Court monitor RSM Richter Inc. “states that it is important that the D&O charge be maintained in order to secure the co-operation of Michel Leblanc in the restructuring efforts and in the orderly disposal of the assets,” the judge wrote.

Richter noted that Jetsgo has a $10-million liability insurance policy in place until July 9 that covers directors and officers.

Mr. Leblanc is listed as Jetsgo's lone director. He owns 90 per cent of Jetsgo while the Fidelity family of funds invested $25-million to hold a 10-per-cent stake.

Mr. Leblanc submitted a timetable to the court on Monday, outlining his strategy of resurrecting Jetsgo as a charter airline. Mr. Leblanc said that after meeting this week with tour operators, he plans to negotiate next week with lessors of the Boeing MD-83s and hopes to retain at least eight of the planes in a scaled-down operation.

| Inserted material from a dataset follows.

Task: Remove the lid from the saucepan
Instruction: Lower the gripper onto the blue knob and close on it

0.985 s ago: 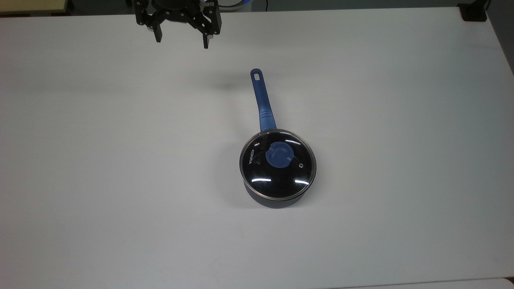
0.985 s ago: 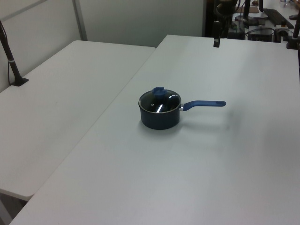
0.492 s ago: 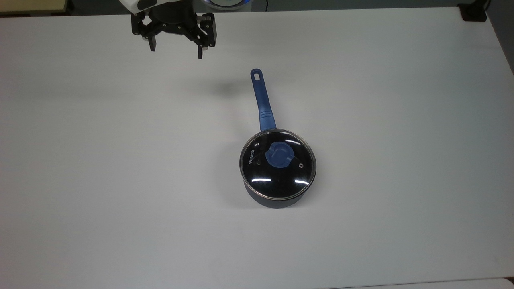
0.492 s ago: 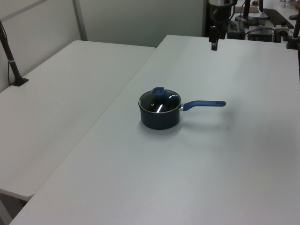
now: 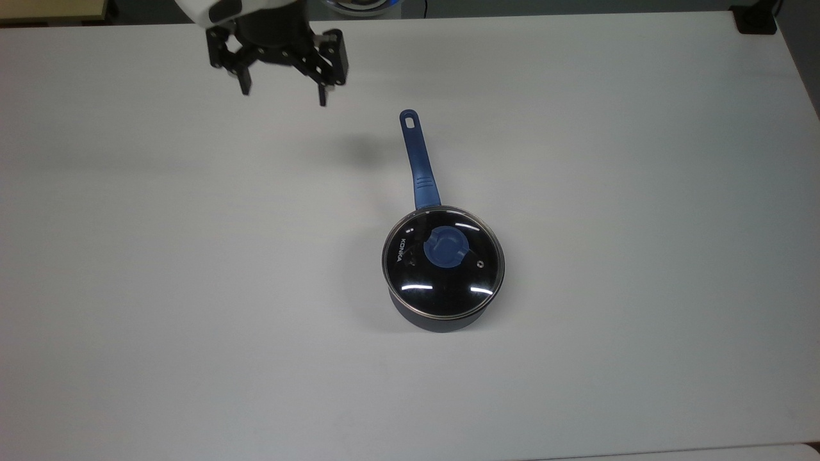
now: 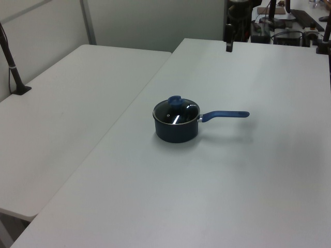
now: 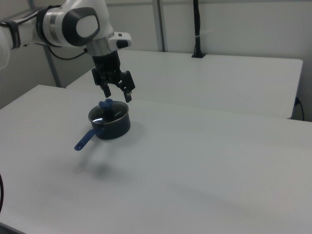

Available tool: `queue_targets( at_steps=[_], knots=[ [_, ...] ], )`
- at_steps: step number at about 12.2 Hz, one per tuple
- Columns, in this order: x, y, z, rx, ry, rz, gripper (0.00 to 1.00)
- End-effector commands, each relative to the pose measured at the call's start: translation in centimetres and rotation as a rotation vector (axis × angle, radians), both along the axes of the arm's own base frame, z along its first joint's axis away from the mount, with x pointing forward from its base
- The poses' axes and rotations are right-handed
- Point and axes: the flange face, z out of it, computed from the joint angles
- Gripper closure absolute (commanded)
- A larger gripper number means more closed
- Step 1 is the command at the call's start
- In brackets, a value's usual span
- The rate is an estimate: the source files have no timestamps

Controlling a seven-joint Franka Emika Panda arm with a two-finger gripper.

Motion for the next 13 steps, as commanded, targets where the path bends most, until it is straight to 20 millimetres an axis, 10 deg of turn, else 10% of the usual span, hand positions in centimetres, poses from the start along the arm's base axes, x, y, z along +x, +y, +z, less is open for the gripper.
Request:
queue_targets(
  at_steps=[1,8,13],
  knots=[
    [2.8,3.3,-0.5,0.063,-0.074,-0.03,0.0],
    [9.9,18.3,-10.3,0.096,-0.114,-0.233,0.0],
    [11.9,19.0,-13.2,0.058,-0.158,-0.326,0.0]
  ],
)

An industry source said last week that Jetsgo's revival options include targeting sun destinations and also providing seasonal service to Atlantic cities such as Charlottetown.

But Calgary-based WestJet Airlines Ltd. announced this week that it will add Charlottetown to its flight schedule June 28 to Sept. 15.

“That's a total coincidence because we just happened to be in discussions with Prince Edward Island, and we were able to come up with a good operating model that allows us to go there for the summer,” Sean Durfy, WestJet executive vice-president of marketing and sales, said yesterday.